What is required: Here is a listing. Write it all out again exactly, but not its pictures.

------------------------------------------------

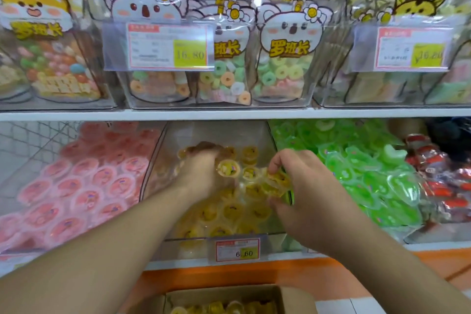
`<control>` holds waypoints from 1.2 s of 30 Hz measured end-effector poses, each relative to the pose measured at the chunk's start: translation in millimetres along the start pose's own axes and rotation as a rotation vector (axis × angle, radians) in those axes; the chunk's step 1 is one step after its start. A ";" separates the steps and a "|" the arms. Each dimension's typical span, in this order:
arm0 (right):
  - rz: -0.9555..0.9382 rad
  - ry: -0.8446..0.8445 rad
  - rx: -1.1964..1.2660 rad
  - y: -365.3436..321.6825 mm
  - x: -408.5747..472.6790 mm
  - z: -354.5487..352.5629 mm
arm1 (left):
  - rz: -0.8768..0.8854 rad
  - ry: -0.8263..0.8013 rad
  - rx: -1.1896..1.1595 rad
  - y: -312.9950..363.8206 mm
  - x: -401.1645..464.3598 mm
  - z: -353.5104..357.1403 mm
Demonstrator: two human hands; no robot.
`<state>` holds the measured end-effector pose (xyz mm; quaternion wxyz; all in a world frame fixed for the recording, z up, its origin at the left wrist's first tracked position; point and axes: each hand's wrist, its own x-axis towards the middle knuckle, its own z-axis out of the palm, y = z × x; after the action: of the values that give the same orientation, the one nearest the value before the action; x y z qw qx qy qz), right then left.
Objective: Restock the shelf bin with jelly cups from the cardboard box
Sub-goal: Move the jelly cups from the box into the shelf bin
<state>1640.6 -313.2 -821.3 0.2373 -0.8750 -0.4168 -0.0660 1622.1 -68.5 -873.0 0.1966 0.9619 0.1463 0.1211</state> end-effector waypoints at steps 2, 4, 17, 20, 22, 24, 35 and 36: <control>-0.007 0.000 -0.010 5.7 -1.3 2.5 | 0.002 -0.035 0.055 0.8 10.1 5.9; -0.016 -0.001 -0.009 10.6 -2.6 5.1 | -0.028 -0.068 0.093 2.6 14.6 13.2; -0.066 0.064 -0.012 13.7 -2.4 14.1 | 0.104 0.099 0.158 -9.7 -4.4 25.9; -0.065 0.063 -0.015 13.1 -2.9 14.4 | 0.117 0.066 0.217 -9.4 -13.4 23.5; -0.072 0.068 -0.022 13.2 -2.6 14.9 | 0.115 0.047 0.250 -9.3 -16.8 22.8; -0.073 0.072 -0.024 12.9 -2.2 15.5 | 0.114 0.038 0.257 -7.9 -19.5 23.0; -0.092 0.069 -0.024 7.4 -0.3 13.8 | -0.141 0.059 -0.574 27.1 -29.1 -3.6; -0.096 0.075 -0.017 6.7 -0.3 13.9 | -0.180 0.014 -0.738 34.1 -32.8 -12.0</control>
<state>1644.4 -310.4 -836.0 0.2420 -0.8529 -0.4485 -0.1134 1596.2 -105.2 -854.0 0.5388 0.8088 0.1782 0.1543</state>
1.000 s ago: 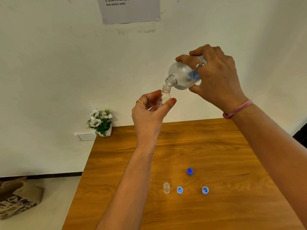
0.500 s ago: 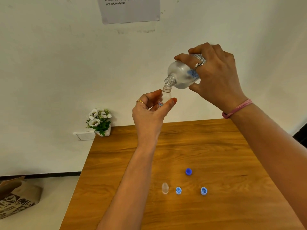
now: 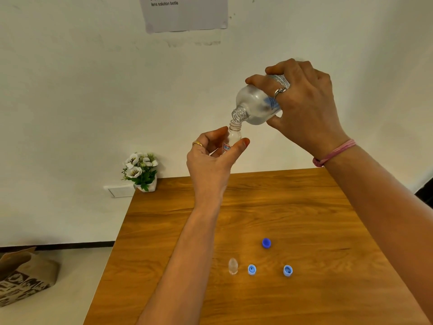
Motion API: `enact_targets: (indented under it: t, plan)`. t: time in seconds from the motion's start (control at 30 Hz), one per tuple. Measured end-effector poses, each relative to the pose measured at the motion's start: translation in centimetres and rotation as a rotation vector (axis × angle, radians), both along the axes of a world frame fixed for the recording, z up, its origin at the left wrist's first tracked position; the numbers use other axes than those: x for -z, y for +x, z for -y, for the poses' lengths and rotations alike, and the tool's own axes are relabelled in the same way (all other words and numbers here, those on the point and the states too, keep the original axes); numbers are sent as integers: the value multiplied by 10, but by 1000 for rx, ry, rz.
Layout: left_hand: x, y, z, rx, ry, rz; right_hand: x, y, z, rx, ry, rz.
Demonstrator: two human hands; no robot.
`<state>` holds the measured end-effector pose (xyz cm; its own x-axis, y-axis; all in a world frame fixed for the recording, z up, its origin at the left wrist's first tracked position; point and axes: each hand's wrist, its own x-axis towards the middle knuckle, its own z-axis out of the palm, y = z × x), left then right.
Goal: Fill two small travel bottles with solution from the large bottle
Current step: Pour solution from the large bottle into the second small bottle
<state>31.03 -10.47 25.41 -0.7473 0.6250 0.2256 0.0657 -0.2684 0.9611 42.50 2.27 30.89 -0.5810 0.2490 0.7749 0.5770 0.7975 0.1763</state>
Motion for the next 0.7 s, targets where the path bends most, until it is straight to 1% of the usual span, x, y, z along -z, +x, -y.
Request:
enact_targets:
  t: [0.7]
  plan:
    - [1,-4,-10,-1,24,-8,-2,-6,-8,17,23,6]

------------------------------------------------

The completed task:
`<control>` holds waypoints from 1.2 s of 30 Hz measured end-effector poses, each relative to the pose measured at the chunk's start: translation in millimetres along the start pose's own axes and rotation as a rotation vector (axis × angle, radians) in those axes; the chunk's step 1 is one step after its start. A ";" separates the steps and a "|" the arms. Each dimension's typical span, in this order:
arm0 (right):
  - rz: -0.9555..0.9382 rad
  - ry: -0.8446..0.8445 rad
  - rx: -1.1964..1.2660 rad
  - y: -365.3436..321.6825 mm
  - x: -408.5747..472.6790 mm
  - z: -354.5487..352.5629 mm
arm1 (left):
  - rz: -0.8768..0.8854 rad
  - ry: -0.8263..0.8013 rad
  - rx: -1.1896..1.1595 rad
  - y: -312.9950..363.8206 mm
  - x: -401.1645..464.3598 mm
  - z: -353.5104..357.1403 mm
Demonstrator: two human hands; no robot.
`<state>` holds the measured end-effector pose (xyz mm; quaternion wxyz; all in a world frame fixed for the recording, z up, its origin at the left wrist's first tracked position; point and axes: each hand's wrist, its own x-axis towards the middle knuckle, its own z-axis out of the palm, y = z × x; after the action: of the values that give the same orientation, the one nearest the value before the action; x y z qw qx qy qz), right then left.
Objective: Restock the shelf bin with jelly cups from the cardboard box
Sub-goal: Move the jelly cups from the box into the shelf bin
<state>1640.6 -313.2 -821.3 0.2373 -0.8750 -0.4168 -0.0660 1622.1 -68.5 -873.0 0.1966 0.9619 0.1463 0.1211</state> end-effector waypoints at steps 2, 4, 17, 20, 22, 24, 35 and 36: <control>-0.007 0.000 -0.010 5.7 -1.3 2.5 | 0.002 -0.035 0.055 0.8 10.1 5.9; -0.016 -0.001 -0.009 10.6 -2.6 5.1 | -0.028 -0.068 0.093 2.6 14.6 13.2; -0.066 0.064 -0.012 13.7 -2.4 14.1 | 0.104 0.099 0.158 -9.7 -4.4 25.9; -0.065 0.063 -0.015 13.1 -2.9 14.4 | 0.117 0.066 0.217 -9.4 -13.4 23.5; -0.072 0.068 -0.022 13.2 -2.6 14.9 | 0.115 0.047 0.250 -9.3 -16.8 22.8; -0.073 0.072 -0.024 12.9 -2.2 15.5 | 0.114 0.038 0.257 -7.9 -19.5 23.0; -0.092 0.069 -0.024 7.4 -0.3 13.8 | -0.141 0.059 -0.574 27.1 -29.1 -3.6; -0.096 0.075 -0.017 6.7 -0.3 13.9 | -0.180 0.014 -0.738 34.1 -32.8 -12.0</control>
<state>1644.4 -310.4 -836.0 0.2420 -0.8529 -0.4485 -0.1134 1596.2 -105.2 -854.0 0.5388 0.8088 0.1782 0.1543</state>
1.000 s ago: 
0.500 s ago: 
now: 
Motion API: `enact_targets: (indented under it: t, plan)`. t: time in seconds from the motion's start (control at 30 Hz), one per tuple. Measured end-effector poses, each relative to the pose measured at the motion's start: translation in centimetres and rotation as a rotation vector (axis × angle, radians), both along the axes of a world frame fixed for the recording, z up, its origin at the left wrist's first tracked position; the numbers use other axes than those: x for -z, y for +x, z for -y, for the poses' lengths and rotations alike, and the tool's own axes are relabelled in the same way (all other words and numbers here, those on the point and the states too, keep the original axes); numbers are sent as integers: the value multiplied by 10, but by 1000 for rx, ry, rz.
Layout: left_hand: x, y, z, rx, ry, rz; right_hand: x, y, z, rx, ry, rz.
Demonstrator: two human hands; no robot.
`<state>` holds the measured end-effector pose (xyz cm; its own x-axis, y-axis; all in a world frame fixed for the recording, z up, its origin at the left wrist's first tracked position; point and axes: each hand's wrist, its own x-axis towards the middle knuckle, its own z-axis out of the palm, y = z × x), left then right.
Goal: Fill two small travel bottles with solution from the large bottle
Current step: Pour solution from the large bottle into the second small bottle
<state>31.03 -10.47 25.41 -0.7473 0.6250 0.2256 0.0657 -0.2684 0.9611 42.50 2.27 30.89 -0.5810 0.2490 0.7749 0.5770 0.7975 0.1763</state>
Motion for the next 0.7 s, targets where the path bends most, until it is straight to 1% of the usual span, x, y, z along -z, +x, -y.
Request:
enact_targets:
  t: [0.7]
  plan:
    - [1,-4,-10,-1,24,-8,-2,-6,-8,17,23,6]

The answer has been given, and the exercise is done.